Task to complete: Print the line where "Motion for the" occurs and every line that follows it in the data below, ending with the last line, precisely as written.

Data excerpt:
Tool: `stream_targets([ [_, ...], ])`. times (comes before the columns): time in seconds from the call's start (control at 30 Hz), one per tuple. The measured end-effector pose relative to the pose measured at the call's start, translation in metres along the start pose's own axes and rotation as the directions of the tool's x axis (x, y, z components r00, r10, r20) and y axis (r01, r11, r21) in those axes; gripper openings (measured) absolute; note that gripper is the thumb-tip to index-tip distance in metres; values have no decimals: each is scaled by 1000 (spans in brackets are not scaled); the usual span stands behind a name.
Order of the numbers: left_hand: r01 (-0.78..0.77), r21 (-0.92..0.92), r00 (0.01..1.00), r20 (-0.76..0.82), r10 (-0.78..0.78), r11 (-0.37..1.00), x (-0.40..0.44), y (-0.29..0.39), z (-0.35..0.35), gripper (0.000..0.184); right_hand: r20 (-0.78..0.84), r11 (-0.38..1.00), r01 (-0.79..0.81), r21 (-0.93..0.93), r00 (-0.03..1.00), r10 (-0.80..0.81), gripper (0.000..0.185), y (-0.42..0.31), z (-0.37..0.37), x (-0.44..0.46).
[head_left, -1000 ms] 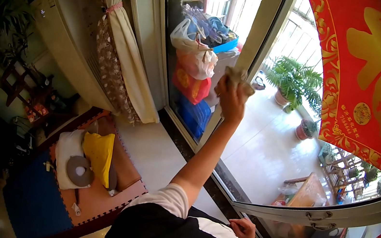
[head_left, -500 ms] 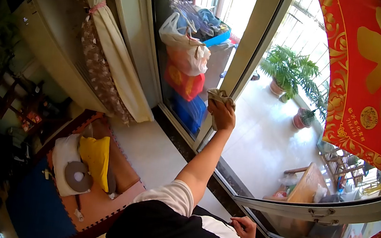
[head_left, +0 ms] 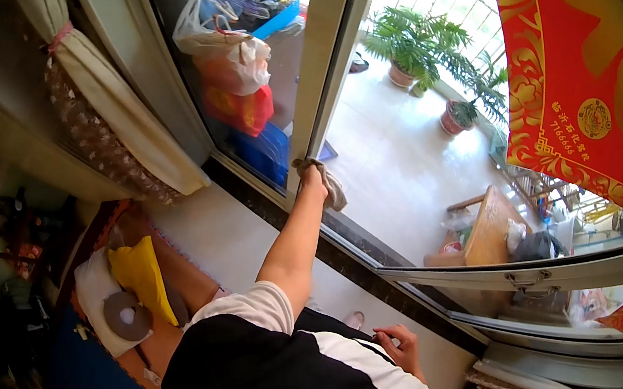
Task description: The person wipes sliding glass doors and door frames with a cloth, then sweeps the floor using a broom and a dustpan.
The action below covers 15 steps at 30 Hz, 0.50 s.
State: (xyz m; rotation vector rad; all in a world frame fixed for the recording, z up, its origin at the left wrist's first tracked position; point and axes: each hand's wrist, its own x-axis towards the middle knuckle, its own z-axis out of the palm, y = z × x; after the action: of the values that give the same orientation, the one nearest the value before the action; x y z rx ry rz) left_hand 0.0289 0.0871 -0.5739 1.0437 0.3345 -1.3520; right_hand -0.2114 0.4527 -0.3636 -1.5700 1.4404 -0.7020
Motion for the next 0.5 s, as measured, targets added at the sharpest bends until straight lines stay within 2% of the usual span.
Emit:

Your solution:
Motion for the next 0.5 s, as measured, targets added at the sharpest bends until straight lines stay within 2% of the usual span.
Emit:

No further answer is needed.